Photo Credit: ferrantraite
The following is a summary of “Evidence and Consensus-Based Imaging Guidelines in Multifocal Choroiditis with Panuveitis and Punctate Inner Choroiditis – Multimodal Imaging in Uveitis (MUV) Taskforce Report 5,” published in the April 2025 issue of American Journal of Ophthalmology by Gangaputra et al.
Researchers conducted a retrospective study to develop imaging and consensus-based guidelines for the application of multimodal imaging in noninfectious multifocal choroiditis and panuveitis (MFCPU) and punctate inner choroiditis (PIC).
They used a timed, structured nominal group technique (NGT) with an expert committee to reach consensus-based recommendations on disease characteristics, biomarkers of activity, and complications for noninfectious MFCPU and PIC. Representative cases of active and inactive noninfectious MFCPU and PIC were reviewed, including color fundus photographs (CFP), optical coherence tomography (OCT), fundus fluorescein angiography (FFA), OCT angiography (OCTA), indocyanine angiography (ICGA), and fundus autofluorescence images (FAF). These recommendations were then voted on by the entire task force.
The results showed that lesions of noninfectious MFCPU and PIC were well characterized using CFP. The OCT was identified as the preferred modality for detecting active lesions. Both FAF and OCT were effective in monitoring disease recurrence. Late-phase ICGA proved most valuable in recurrent disease when lesions were not visible on FAF and CFP. While OCTA and ICGA successfully identified lesions and complications such as choroidal neovascularization, no imaging biomarkers reliably distinguished between active and inactive lesions in these 2 modalities.
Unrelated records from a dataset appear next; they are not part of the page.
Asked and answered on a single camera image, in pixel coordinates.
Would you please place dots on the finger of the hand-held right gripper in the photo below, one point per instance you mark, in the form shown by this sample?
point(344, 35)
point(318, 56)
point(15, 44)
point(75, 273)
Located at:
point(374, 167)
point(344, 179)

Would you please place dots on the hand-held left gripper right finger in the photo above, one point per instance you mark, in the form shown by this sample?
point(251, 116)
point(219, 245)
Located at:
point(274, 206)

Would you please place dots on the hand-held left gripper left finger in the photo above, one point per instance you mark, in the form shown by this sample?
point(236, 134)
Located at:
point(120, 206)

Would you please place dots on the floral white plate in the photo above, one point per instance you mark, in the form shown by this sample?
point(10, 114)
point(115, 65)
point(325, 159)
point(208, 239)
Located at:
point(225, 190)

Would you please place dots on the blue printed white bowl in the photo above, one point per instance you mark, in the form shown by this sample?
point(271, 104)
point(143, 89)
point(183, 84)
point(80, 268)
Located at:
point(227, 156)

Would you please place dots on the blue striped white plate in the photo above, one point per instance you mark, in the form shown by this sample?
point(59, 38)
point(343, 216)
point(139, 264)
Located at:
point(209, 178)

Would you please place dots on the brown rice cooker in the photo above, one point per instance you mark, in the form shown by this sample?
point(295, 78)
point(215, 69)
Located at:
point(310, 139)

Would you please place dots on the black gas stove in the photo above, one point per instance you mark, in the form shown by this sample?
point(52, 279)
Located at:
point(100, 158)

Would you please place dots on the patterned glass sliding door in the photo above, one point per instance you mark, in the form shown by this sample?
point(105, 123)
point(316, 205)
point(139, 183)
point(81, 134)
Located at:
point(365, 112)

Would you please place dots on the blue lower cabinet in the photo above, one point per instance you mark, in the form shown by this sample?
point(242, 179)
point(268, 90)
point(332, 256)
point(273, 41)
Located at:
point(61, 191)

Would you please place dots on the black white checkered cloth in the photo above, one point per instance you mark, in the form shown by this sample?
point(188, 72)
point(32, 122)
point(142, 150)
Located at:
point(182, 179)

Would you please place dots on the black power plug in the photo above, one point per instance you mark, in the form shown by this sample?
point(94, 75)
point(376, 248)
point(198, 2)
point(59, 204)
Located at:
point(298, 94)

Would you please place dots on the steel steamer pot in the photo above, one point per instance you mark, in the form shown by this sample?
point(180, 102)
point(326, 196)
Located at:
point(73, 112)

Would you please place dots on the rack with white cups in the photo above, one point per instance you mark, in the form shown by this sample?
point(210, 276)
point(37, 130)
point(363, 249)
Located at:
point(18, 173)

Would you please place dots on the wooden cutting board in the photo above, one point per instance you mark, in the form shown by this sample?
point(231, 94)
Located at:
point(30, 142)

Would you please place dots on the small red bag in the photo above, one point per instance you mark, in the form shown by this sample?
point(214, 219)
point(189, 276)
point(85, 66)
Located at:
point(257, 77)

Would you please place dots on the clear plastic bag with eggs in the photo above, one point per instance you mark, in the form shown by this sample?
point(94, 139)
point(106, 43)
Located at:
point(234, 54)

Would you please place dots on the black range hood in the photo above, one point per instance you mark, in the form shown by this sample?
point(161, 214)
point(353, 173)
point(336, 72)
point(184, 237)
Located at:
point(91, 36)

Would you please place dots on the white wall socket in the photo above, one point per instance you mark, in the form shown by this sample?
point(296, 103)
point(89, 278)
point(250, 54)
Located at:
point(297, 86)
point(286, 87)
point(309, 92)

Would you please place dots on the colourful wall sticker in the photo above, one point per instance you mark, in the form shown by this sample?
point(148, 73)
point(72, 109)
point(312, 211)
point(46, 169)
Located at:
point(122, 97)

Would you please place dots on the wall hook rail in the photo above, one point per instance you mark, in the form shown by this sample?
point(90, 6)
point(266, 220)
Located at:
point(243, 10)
Investigators concluded that integrating imaging findings, especially OCT, into the Standardization of Uveitis Nomenclature (SUN) classification criteria for MFCPU and PIC allowed for a more accurate evaluation of disease activity, and these agreed-upon guidelines offered a structure for choosing the best imaging techniques for diagnosing, monitoring, and detecting complications of MFCPU and PIC.